*RECORDS SHOWN*
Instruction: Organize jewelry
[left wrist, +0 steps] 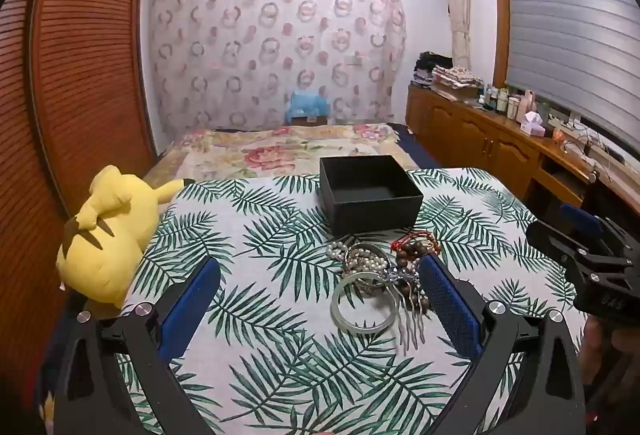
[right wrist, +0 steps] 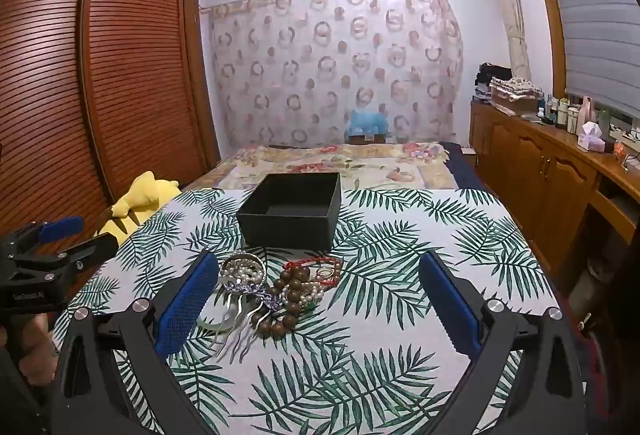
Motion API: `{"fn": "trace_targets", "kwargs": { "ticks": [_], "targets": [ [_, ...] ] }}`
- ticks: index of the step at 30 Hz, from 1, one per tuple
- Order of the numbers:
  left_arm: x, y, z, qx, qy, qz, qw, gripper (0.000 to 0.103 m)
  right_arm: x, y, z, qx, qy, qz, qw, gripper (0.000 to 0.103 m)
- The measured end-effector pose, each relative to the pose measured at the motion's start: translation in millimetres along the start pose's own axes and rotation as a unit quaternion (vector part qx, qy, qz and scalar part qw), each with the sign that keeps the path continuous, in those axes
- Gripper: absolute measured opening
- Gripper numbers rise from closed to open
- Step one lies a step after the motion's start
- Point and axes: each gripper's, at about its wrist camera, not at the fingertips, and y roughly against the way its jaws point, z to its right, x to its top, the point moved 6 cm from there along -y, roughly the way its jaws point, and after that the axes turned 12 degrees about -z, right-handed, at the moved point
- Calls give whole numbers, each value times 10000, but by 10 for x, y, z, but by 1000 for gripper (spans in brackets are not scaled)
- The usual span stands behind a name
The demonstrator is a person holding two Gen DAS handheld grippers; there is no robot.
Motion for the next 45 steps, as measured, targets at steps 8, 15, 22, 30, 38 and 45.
{"fn": "trace_targets", "kwargs": {
  "ticks": [8, 15, 22, 30, 38, 45],
  "targets": [
    [-26, 82, -2, -64, 26, 47, 10000, 96, 2, -3, -17, 27, -29, -2, 10000, 101],
    [-4, 3, -4, -16, 19, -42, 10000, 96, 1, -3, -11, 34, -43, 3, 10000, 101],
    [-4, 3, -6, -18, 22, -40, 10000, 96, 4, -2, -10, 30, -46, 7, 10000, 101],
    [-4, 4, -7, -20, 23, -38, 10000, 96, 7, 1, -10, 35, -44, 8, 10000, 101],
    [-4, 6, -7, -24, 25, -34, 10000, 96, 6, 2, -13, 36, -45, 11, 10000, 100],
    [-4, 5, -7, -21, 23, -32, 10000, 96, 6, 5, -17, 35, -42, 17, 10000, 101]
  ]
}}
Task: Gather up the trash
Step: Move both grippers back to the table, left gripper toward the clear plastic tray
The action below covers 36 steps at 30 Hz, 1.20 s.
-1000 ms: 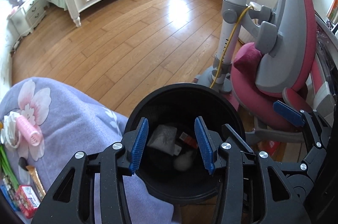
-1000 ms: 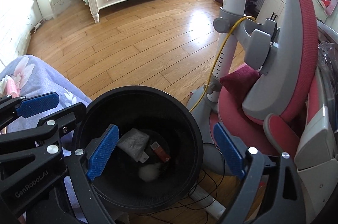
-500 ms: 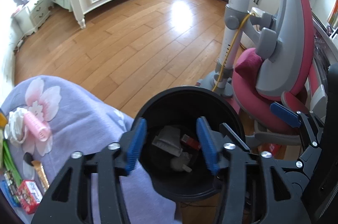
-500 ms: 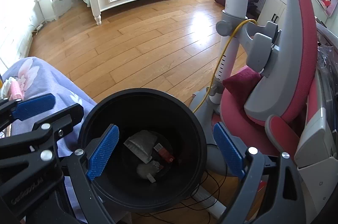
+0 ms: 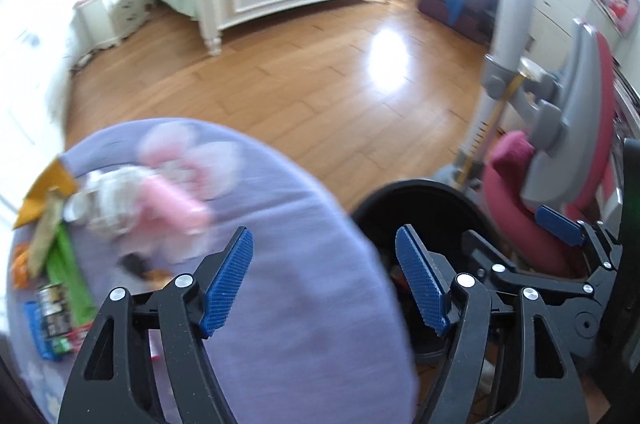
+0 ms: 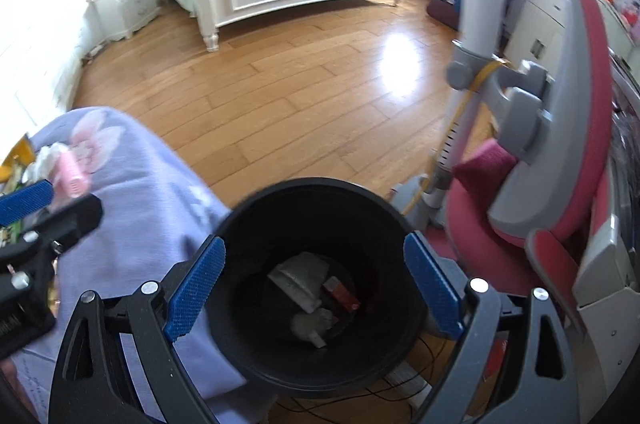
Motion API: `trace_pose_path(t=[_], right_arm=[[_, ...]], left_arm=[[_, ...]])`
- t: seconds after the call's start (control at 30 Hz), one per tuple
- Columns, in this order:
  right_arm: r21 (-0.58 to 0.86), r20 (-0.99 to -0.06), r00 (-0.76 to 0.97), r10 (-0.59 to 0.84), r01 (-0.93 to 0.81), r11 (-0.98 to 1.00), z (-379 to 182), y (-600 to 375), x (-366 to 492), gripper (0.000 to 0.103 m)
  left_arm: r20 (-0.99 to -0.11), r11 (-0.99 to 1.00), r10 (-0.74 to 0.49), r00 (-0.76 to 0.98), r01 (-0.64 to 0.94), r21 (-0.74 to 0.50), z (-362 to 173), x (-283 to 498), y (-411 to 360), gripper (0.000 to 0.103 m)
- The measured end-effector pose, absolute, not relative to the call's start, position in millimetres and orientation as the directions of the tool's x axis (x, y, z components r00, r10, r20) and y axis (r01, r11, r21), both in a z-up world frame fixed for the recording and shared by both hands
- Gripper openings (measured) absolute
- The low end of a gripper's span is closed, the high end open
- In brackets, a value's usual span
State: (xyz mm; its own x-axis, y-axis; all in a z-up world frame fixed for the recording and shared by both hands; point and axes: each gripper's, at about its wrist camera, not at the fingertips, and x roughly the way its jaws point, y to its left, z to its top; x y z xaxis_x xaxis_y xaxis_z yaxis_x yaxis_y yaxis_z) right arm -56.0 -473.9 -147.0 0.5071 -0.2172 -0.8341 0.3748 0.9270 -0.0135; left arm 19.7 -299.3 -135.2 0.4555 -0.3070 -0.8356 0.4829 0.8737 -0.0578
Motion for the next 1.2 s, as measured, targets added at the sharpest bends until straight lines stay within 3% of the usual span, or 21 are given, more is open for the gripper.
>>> trace_pose_path(t=[0.4,0.7,0.93,1.2], right_arm=[[-0.012,-0.825,0.565,-0.027,0.03,0.999,-130,-329,-13,0.089],[-0.043,-0.834,0.541,0.111,-0.264,0.964,-127,-234,0,0.089],[-0.126,-0.856,0.496,0.143,-0.469,0.874,-138,-179,9,0.089],[-0.188,-0.903,0.404,0.149,-0.68,0.709,-154,-148,19,0.089]], left_arm=[[-0.827,0.979,-0.12,0.549,0.206,-0.005,-118,44,-113,0.073],[-0.852,0.998,0.055,0.521,-0.009,0.059,-128,47,18,0.074],[-0.893,0.988,0.156,0.423,-0.082,0.134,-154,50,80,0.074],[-0.914,0.986,0.161,0.373,-0.093,0.135,-175,49,105,0.08]])
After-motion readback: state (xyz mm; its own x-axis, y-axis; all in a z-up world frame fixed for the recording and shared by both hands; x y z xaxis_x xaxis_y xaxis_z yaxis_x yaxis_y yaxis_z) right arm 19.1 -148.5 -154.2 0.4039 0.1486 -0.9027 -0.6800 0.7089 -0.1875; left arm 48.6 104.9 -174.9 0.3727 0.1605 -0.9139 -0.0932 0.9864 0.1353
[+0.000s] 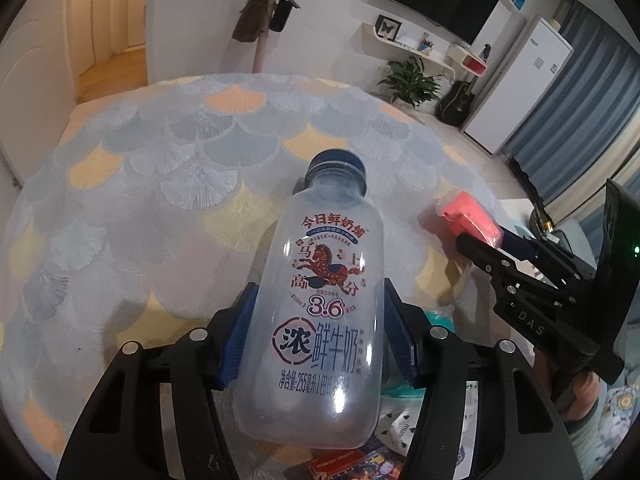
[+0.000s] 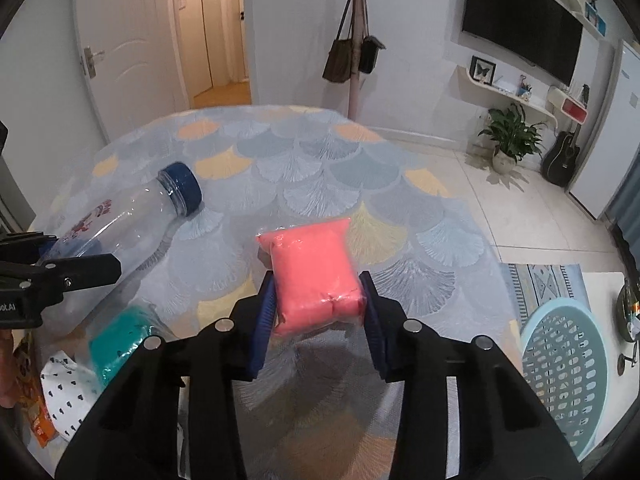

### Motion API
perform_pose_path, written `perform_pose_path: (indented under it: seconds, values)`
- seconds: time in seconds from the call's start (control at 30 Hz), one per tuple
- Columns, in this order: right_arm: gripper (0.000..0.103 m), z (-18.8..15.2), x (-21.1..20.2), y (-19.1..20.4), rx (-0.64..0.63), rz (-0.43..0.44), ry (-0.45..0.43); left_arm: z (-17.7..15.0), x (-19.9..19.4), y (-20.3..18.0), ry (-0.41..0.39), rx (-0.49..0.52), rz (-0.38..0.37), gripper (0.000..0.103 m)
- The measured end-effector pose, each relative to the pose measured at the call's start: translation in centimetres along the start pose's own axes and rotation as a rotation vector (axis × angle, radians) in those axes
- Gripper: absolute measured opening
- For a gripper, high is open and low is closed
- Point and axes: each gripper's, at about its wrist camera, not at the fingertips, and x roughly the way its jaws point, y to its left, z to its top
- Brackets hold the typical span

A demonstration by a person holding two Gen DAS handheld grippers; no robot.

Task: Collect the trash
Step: 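Grasp the clear milk bottle with the left tool while the right tool grasps the pink packet, then carry the bottle and pink packet over the blue basket and open both tools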

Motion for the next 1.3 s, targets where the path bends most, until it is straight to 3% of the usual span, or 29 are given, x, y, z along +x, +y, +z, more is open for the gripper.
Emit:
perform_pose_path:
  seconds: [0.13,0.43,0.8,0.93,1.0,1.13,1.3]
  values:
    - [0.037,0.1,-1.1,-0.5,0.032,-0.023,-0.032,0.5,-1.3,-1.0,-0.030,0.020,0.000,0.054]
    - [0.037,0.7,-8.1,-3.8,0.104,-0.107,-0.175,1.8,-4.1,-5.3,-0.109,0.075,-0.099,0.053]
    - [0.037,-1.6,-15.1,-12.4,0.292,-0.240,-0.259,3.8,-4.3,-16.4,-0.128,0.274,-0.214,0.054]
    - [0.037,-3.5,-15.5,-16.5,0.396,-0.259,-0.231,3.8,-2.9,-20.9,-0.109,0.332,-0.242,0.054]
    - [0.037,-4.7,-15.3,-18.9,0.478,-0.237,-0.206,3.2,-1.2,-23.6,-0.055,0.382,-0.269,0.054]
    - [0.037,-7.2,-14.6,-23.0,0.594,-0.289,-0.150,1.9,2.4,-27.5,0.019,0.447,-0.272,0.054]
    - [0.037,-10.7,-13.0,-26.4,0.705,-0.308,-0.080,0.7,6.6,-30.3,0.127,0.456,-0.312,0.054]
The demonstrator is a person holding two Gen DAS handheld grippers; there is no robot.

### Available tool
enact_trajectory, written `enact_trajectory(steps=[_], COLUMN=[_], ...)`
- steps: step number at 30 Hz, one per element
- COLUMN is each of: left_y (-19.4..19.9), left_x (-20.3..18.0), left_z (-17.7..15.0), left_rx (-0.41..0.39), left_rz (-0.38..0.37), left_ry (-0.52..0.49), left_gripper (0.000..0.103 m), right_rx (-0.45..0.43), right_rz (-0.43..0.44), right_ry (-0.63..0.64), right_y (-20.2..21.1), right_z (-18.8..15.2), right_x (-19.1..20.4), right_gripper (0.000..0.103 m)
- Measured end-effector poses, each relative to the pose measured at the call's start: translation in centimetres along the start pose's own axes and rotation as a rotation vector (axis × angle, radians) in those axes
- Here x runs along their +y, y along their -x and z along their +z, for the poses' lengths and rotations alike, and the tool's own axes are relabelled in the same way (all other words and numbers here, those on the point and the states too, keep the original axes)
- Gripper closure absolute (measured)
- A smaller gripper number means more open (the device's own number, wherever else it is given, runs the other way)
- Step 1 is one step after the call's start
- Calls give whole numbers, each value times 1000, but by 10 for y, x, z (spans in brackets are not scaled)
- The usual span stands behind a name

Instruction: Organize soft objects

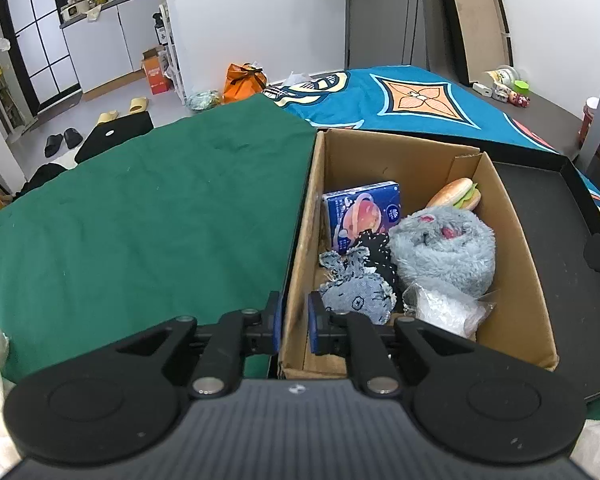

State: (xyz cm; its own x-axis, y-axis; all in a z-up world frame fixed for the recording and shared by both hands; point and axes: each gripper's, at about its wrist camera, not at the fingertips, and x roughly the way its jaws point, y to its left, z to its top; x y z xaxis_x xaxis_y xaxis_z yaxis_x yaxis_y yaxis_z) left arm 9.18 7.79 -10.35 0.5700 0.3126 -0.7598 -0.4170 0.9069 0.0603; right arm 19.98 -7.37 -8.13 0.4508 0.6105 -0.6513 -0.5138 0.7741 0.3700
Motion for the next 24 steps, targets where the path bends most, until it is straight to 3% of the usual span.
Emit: enact_trajectory(steps=[6,10,16,24], left_y=[2,6,23,51], left_x=[0,-1,-3,-8], left_z=[4,8,12,21], left_rx=[7,10,-23,-30], left_rz=[-11,-20,-48,-92], left_ry=[-7,-21,-31,-56], left_gripper=[89,86,86,85], right_rx=[0,-8,-27,-49], right_rz=[-7,-13,-23,-32], right_ry=[-7,0,23,47], right_y=[3,10,25,50], right_z=[2,2,7,11], right_x=[-5,-8,-10,-15], right_gripper=[73,53,35,22])
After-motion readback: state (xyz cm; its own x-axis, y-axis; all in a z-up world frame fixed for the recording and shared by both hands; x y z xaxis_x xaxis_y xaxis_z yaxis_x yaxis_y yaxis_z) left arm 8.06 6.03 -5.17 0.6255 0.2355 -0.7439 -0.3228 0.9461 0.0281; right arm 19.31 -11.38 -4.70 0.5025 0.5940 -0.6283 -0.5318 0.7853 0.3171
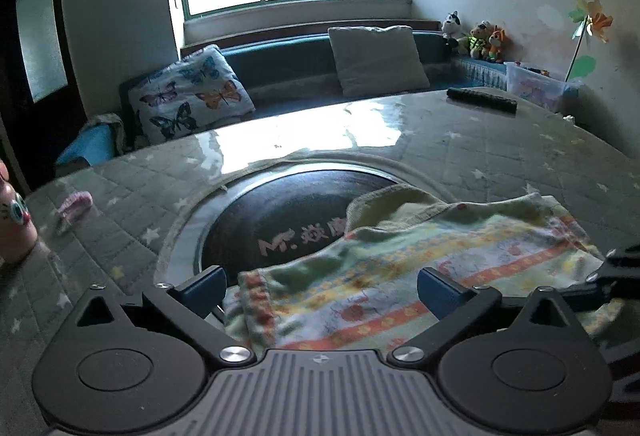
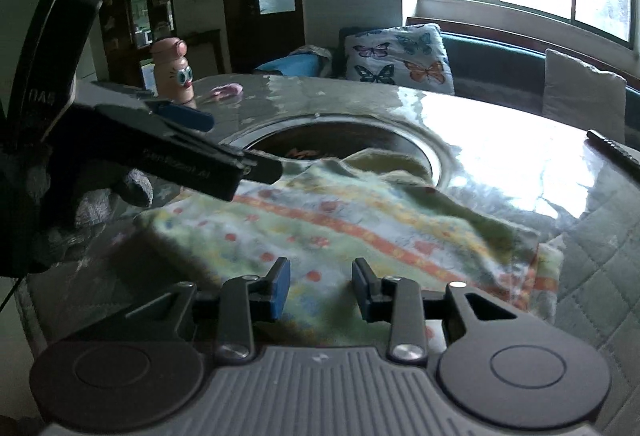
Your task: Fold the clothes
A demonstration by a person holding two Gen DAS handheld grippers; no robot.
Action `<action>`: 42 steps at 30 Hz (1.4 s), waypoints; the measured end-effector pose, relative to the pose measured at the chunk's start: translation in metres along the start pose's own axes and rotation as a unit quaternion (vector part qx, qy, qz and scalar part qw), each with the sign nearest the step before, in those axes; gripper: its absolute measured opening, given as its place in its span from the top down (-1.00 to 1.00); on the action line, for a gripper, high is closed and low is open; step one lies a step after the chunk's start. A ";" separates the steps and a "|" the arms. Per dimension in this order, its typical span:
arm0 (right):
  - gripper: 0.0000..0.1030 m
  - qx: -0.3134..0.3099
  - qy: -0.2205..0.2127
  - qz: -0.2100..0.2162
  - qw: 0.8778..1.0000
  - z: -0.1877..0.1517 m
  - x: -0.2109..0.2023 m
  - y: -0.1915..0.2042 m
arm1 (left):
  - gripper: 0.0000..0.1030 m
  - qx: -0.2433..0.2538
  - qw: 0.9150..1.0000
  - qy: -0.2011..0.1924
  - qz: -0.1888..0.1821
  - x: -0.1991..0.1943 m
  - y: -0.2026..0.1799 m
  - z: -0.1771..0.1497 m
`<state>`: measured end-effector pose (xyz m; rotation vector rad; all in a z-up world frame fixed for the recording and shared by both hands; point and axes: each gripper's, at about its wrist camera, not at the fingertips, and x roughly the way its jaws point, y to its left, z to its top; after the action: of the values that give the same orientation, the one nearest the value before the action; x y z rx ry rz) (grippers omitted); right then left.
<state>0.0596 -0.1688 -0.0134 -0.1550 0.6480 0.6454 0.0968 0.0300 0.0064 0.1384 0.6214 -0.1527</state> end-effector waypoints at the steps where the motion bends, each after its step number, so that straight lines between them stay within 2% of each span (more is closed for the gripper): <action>1: 0.34 -0.001 0.001 0.000 1.000 -0.002 0.000 0.001 | -1.00 -0.004 1.000 0.002 -0.001 -0.001 0.000 -0.001; 4: 0.31 -0.004 -0.001 -0.002 1.000 -0.004 -0.004 0.004 | -1.00 -0.014 1.000 0.008 -0.002 -0.003 0.002 -0.003; 8: 0.13 0.006 -0.008 -0.003 1.000 -0.005 -0.007 0.002 | -1.00 -0.022 1.000 0.016 0.005 -0.004 0.000 -0.006; 12: 0.09 0.013 -0.006 -0.005 1.000 -0.009 -0.006 0.002 | -1.00 -0.024 0.999 0.031 0.014 -0.002 -0.003 -0.010; 13: 0.03 0.015 -0.008 -0.004 1.000 -0.009 -0.007 0.002 | -1.00 -0.025 0.999 0.032 0.015 -0.003 -0.003 -0.011; 16: -0.06 0.020 -0.010 -0.003 1.000 -0.009 -0.009 0.001 | -1.00 -0.031 0.999 0.032 0.014 -0.006 -0.001 -0.012; 21: -0.10 0.025 -0.010 -0.005 1.000 -0.012 -0.009 0.001 | -1.00 -0.045 0.998 0.034 0.012 -0.011 0.002 -0.014; 26: -0.30 0.023 -0.010 -0.005 1.000 -0.015 -0.009 0.004 | -1.00 -0.051 0.998 0.033 0.012 -0.016 0.005 -0.016; 33: -0.31 0.016 -0.009 -0.013 1.000 -0.015 -0.010 0.010 | -1.00 -0.075 0.997 0.029 0.007 -0.025 0.019 -0.019; 35: -0.37 0.017 -0.008 -0.015 1.000 -0.014 -0.011 0.010 | -1.00 -0.085 0.996 0.027 0.004 -0.027 0.024 -0.020; 42: -0.37 0.018 -0.013 -0.015 1.000 -0.012 -0.015 0.013 | -1.00 -0.098 0.994 0.032 0.024 -0.031 0.037 -0.029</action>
<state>0.0369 -0.1702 -0.0133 -0.1222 0.6307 0.6058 0.0622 0.0742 0.0042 -0.0322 0.6935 -0.0411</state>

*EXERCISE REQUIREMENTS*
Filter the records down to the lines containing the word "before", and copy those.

*REPLY TO THE TASK*
Action `<action>`: 42 steps at 30 Hz (1.4 s), waypoints; the measured end-effector pose, relative to the pose measured at the chunk's start: translation in metres along the start pose's own axes and rotation as a unit quaternion (vector part qx, qy, qz and scalar part qw), each with the sign nearest the step before, in those axes; gripper: its absolute measured opening, given as its place in its span from the top down (-1.00 to 1.00); on the action line, for a gripper, high is closed and low is open; step one lies a step after the chunk's start. A ";" separates the steps and a "|" the arms. Per dimension in this order, its typical span:
`<state>`: measured end-effector pose (xyz m; rotation vector rad; all in a z-up world frame fixed for the recording and shared by both hands; point and axes: each gripper's, at about its wrist camera, not at the fingertips, and x roughly the way its jaws point, y to its left, z to its top; after the action: of the values that give the same orientation, the one nearest the value before the action; x y z rx ry rz) (grippers omitted); right then left.

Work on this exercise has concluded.